Que Nigel Farage, arquitecto del Brexit, aliado de Donald Trump y líder del partido que encabeza las encuestas, pase el verano discutiendo con un tacho de basura es un guion sólo posible en Inglaterra.
Los residentes de Clacton-on-Sea, en Essex, tendrán que elegir el próximo 13 de agosto a su nuevo representante en el Parlamento después de que Farage renunciara a su curul sólo para postularse nuevamente. Hasta ahora su único contrincante en la papeleta es el “Count Binface”, o “Conde Tacho de Basura”.
Hasta ahí el episodio es novedoso, pero no imposible en un país con larga tradición de sátira política. El caso tomó otra dimensión desde que la candidatura de Binface comenzó a ganar terreno en las encuestas. Un sondeo de Ipsos publicado el 10 de julio reveló que 33% de los ingleses prefiere que gane Binface -que propone recortar el precio de los helados y eliminar el VAR del fútbol- versus un 21% a favor de Farage.
Es un duro golpe para el hombre que hace unos meses se perfilaba como próximo primer ministro, apenas colapsara el gobierno laborista. ¿Cómo pasó Farage de arrebatar el dominio de la derecha al histórico Partido Conservador a competir contra un tarro de basura?
La historia arranca con un problema de plata. Farage está bajo investigación del comisionado parlamentario de estándares por no declarar un regalo de £5 millones de un multimillonario de las criptomonedas radicado en Tailandia, además de presuntos regalos a Reform UK de un financista con antecedentes penales.
Farage niega haber cometido irregularidades. Harto del escrutinio decidió apostar por su capital político.

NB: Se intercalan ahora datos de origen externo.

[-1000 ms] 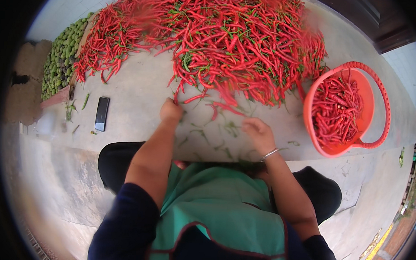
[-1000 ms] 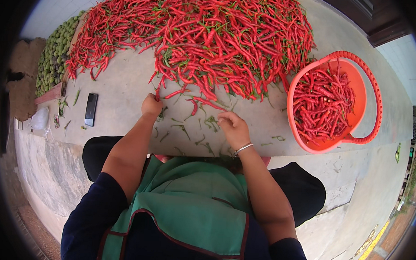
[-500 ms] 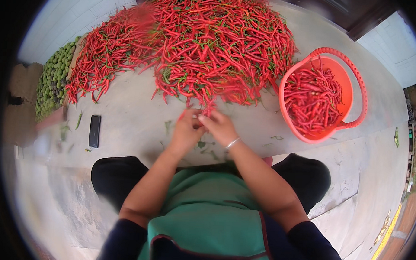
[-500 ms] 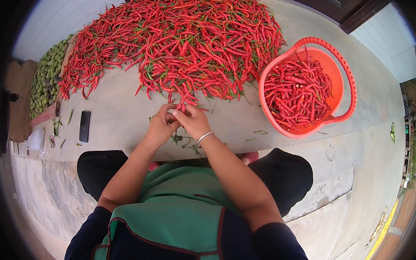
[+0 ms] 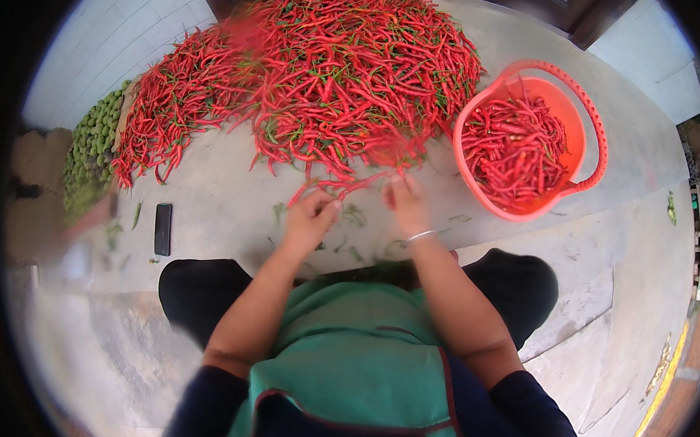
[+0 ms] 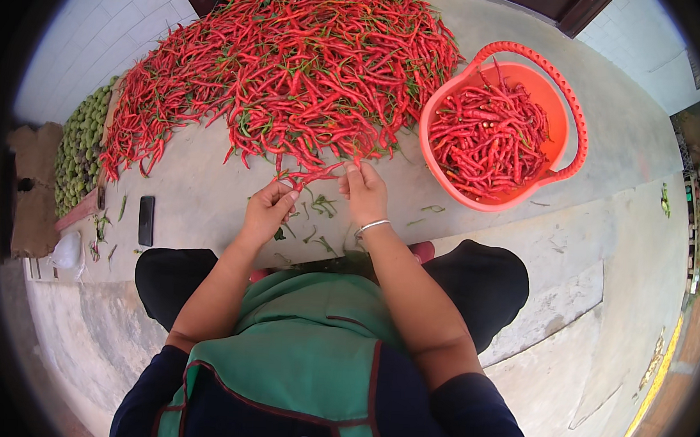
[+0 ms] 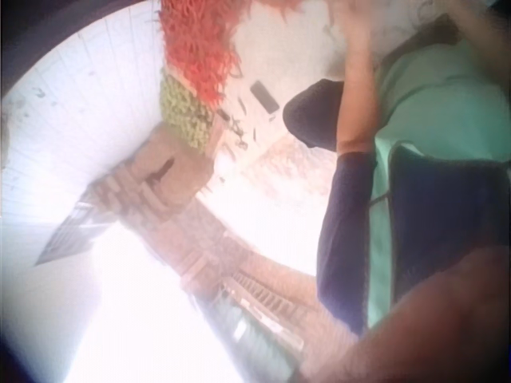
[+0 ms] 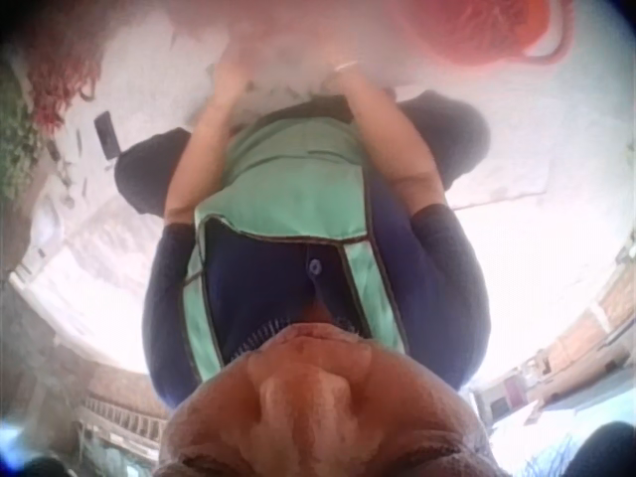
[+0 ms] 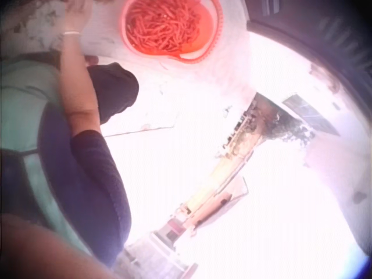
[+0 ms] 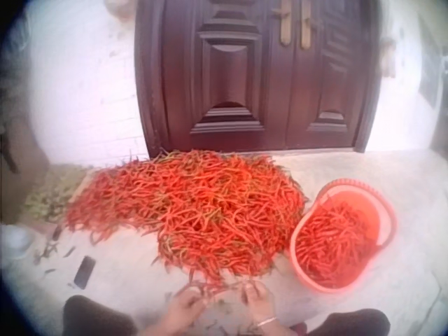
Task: The person picks the stems off red chili peppers by hand and places the peppers into a red bucket.
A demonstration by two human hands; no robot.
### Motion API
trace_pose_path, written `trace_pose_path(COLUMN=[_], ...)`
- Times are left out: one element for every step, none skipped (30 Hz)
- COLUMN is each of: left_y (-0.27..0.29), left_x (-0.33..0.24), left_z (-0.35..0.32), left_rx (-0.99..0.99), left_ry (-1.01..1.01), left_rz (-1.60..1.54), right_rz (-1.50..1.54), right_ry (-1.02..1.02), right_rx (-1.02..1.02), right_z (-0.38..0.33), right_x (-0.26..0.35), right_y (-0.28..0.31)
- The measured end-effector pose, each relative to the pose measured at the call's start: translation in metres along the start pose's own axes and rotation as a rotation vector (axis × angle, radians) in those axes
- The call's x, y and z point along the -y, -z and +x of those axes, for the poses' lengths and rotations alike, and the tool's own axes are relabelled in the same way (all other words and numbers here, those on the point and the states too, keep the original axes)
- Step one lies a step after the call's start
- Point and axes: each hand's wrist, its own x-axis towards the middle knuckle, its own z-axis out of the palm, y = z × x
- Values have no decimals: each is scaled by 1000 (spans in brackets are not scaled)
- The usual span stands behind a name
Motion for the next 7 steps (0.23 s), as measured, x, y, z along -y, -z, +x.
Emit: trace_pose_path(left_y=[5,10,10,9,8,5,3], left_x=[3,5,4,2,-2,-11,-16], left_z=[2,3,3,0,-4,-5,-5], left_rx=[-41,-81,-81,-52,-22,9,16], left_ry=[-13,-26,-108,-133,-158,-196,-185], left_rz=[38,76,149,171,192,210,183], right_rz=[-79,-273,-472,-669,-756,-846,-935], right_ry=[64,239,411,584,611,644,674], right_rx=[-111,-83,-59,-31,108,242,378], right_z=[2,3,0,-2,-5,-5,-5], right_x=[4,9,16,18,16,15,11], right_y=[2,1,1,1,-1,-5,-11])
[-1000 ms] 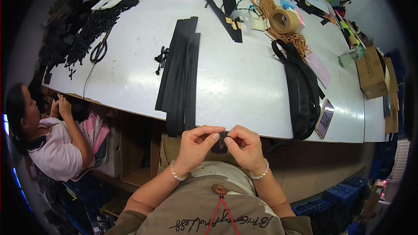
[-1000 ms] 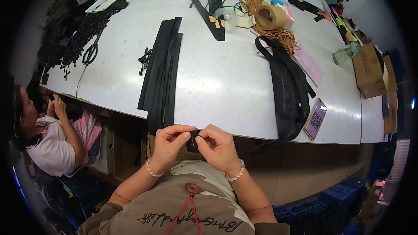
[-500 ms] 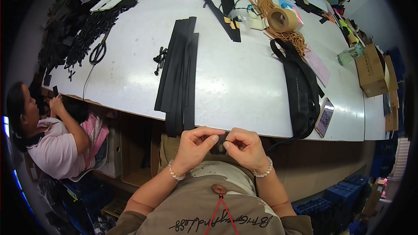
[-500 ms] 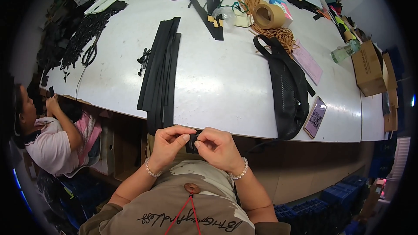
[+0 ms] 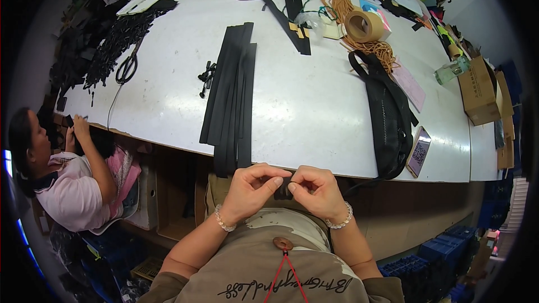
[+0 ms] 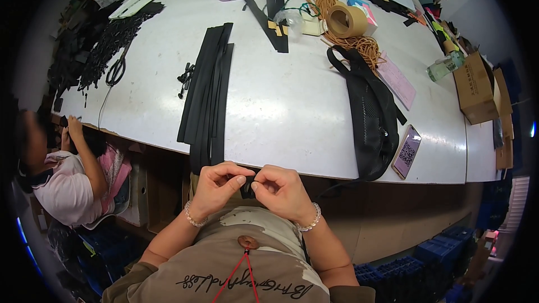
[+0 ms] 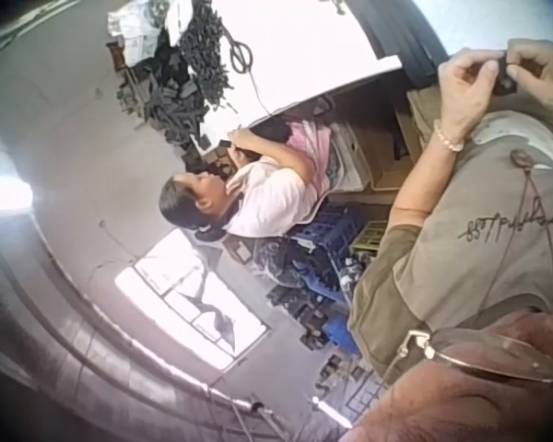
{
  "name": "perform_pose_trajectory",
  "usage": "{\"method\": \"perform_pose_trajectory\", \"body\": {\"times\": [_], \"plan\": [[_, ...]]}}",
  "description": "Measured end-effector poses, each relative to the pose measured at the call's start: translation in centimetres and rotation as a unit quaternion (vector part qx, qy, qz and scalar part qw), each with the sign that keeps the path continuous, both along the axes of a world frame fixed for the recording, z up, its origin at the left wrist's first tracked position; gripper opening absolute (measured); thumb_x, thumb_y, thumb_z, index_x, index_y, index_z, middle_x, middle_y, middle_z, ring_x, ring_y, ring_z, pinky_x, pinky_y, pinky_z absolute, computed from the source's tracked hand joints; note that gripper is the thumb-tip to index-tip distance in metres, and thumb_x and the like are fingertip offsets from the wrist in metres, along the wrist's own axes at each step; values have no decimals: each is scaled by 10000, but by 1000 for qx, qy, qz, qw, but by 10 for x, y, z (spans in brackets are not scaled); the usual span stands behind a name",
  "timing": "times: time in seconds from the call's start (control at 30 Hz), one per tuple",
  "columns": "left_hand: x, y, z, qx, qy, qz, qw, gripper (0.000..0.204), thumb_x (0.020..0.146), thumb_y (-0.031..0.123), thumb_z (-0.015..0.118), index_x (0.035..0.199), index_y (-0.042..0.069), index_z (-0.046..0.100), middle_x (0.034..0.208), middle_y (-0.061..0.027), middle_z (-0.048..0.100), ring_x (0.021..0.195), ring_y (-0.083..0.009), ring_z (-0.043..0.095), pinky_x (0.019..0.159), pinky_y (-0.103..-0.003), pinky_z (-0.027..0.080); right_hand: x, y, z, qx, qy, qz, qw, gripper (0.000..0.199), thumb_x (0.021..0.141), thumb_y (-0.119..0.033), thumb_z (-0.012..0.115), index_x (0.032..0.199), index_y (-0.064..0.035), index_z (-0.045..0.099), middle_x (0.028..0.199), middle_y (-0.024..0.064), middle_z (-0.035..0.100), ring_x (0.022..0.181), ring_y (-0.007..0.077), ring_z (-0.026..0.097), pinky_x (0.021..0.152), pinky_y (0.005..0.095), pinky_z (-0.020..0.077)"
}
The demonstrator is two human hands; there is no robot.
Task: Assembling zipper pulls by attaching plastic caps to corded straps.
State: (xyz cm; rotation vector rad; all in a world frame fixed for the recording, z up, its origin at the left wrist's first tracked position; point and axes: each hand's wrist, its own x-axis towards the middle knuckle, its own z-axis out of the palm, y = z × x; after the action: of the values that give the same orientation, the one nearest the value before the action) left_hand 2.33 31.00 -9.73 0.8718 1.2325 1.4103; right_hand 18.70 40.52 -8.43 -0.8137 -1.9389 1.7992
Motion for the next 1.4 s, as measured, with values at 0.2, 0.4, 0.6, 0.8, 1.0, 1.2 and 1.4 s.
{"method": "perform_pose_trajectory", "body": {"times": [0.2,0.4,0.6,0.8,1.0,1.2,1.4], "plan": [[-1,3,7,-6,-3,5,1000,143,867,-6,607,982,-14,692,878,-31,656,792,-58,554,684,-203,436,-3,-4,0,-38,26,-26,999,107,840,-21,618,748,8,573,656,-30,504,561,13,416,483,194,334],[-3,3,12,-8,26,7,1000,143,864,-3,611,980,-10,694,827,-22,629,729,-54,520,639,-204,406,-4,-6,0,-43,56,-39,997,100,867,-22,609,776,7,579,677,-30,510,587,15,428,503,189,351],[-6,3,8,-7,71,-10,997,148,857,-8,621,987,-13,691,845,-37,632,758,-66,549,666,-214,441,-3,-11,-8,-117,88,-54,988,71,892,-24,594,826,1,580,718,-21,532,596,20,462,512,182,373],[1,1,15,-30,-53,43,997,176,832,-21,663,1007,-9,676,897,-43,653,798,-71,591,708,-196,480,-4,-11,-10,-88,83,-75,990,36,886,-11,607,885,15,583,781,16,587,663,54,580,514,184,463],[0,-5,12,-10,-5,62,998,115,814,1,691,927,-9,674,918,-65,683,837,-99,644,758,-236,530,-11,-17,-1,12,124,-127,984,208,827,67,639,1032,35,637,829,81,636,671,107,620,575,200,516],[2,-9,12,54,77,64,994,106,797,-13,688,901,0,676,898,-73,690,811,-112,655,732,-241,530,-4,-18,-10,104,151,-101,978,159,817,77,638,970,43,665,896,131,659,690,124,637,582,208,530],[6,-9,10,117,110,75,984,103,784,-50,664,869,9,663,864,-93,682,782,-159,655,685,-259,526,-6,-25,-17,86,210,-120,967,117,829,46,649,946,47,654,894,134,660,693,149,647,575,230,533]]}}
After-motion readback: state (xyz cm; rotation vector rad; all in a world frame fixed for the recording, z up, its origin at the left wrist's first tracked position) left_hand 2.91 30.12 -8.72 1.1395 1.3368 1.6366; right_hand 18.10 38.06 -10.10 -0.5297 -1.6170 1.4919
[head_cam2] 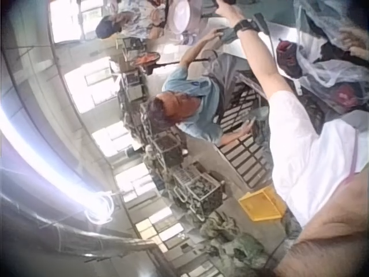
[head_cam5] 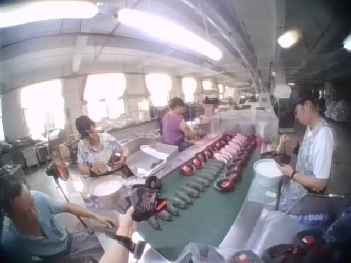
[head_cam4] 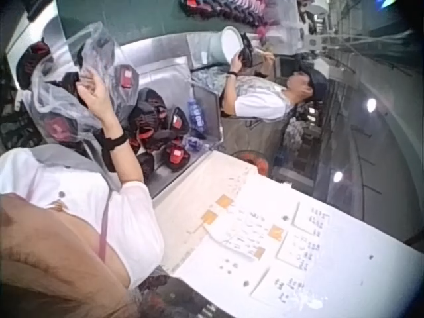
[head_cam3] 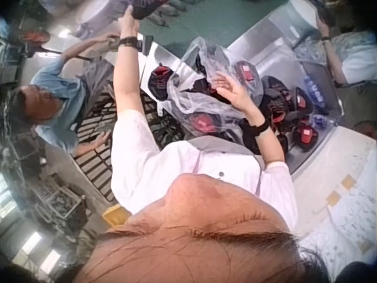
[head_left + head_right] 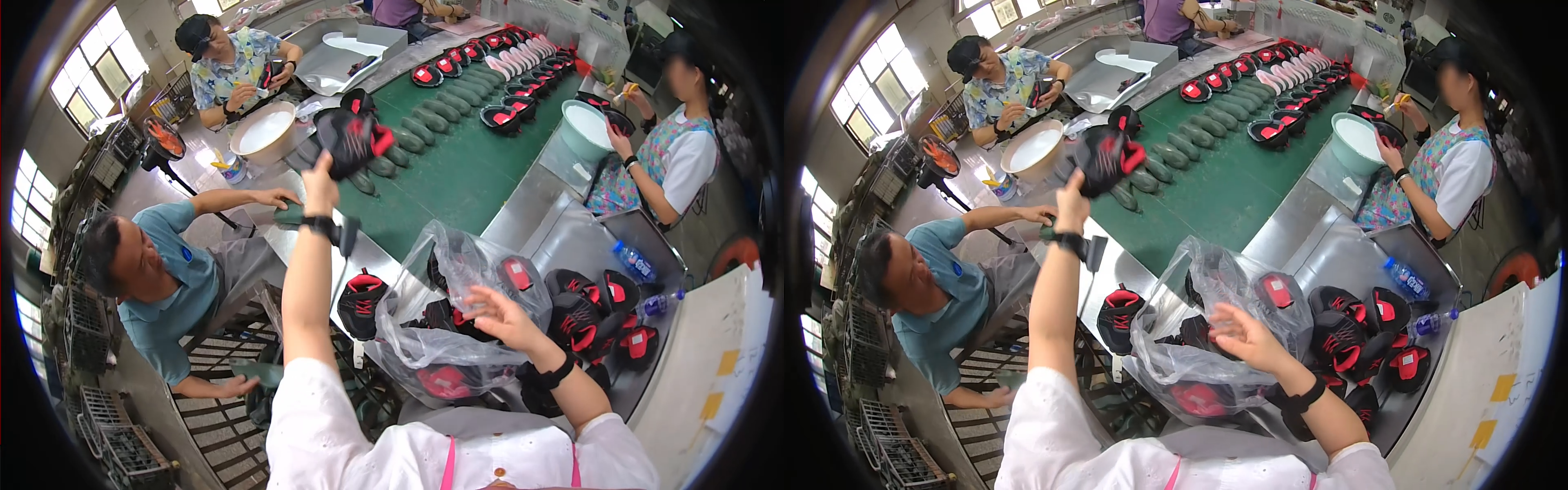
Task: Sorting and bagging finished shoe uppers in a manufacturing facility.
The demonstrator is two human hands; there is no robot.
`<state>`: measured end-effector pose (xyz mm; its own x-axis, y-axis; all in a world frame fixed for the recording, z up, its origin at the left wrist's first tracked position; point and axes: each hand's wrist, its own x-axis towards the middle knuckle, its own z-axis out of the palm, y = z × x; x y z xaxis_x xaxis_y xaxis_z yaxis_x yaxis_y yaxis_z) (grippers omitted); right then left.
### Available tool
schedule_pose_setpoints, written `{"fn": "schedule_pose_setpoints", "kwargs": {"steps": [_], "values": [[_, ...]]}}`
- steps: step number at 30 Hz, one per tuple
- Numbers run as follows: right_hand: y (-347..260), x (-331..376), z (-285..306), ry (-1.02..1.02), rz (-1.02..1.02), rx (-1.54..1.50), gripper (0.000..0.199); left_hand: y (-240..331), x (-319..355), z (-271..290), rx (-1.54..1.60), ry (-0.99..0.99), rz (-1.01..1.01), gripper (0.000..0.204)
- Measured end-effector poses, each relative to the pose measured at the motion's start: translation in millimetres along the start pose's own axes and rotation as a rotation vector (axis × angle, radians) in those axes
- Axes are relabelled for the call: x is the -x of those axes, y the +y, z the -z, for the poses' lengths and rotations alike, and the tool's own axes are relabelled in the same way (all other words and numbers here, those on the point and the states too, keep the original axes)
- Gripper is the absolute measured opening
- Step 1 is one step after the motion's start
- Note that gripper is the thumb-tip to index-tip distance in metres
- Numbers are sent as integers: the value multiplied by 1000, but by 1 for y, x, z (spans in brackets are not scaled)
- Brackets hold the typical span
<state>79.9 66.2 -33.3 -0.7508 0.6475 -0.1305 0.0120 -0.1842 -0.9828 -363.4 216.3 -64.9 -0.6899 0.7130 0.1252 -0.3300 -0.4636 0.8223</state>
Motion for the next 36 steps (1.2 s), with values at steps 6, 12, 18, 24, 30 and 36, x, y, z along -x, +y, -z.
{"fn": "schedule_pose_setpoints", "kwargs": {"steps": [6,12,18,24,30,36], "values": [[31,10,7,-26,-72,304,32,-3,-21,-34,-33,-54,359,58],[62,13,37,171,-18,1604,33,-41,160,-106,-657,-1616,701,33],[40,14,89,302,-398,1573,85,-118,275,-73,-1319,-1581,52,72],[53,21,100,279,-380,1573,72,-157,293,-109,-1486,-1587,4,81],[129,12,146,291,-133,1941,36,-162,297,-113,-1150,-1862,163,42],[94,14,183,455,-261,1088,17,-69,307,-91,-1074,-1885,-216,21]]}}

Renunció a su escaño -lo que obliga a llamar a una nueva elección para llenarlo- bajo la idea de convocar a los electores de Clacton a ser “los jueces de sus actos”. En 2024 ganó ese distrito con el 46% de los votos.
Pero su estrategia no contaba con la respuesta de la oposición. Laboristas, conservadores, demócrata-liberales, verdes y hasta el más nuevo de los movimientos, Restore Britain (más a la derecha de Reform), boicotearon la elección por considerarla una “farsa”.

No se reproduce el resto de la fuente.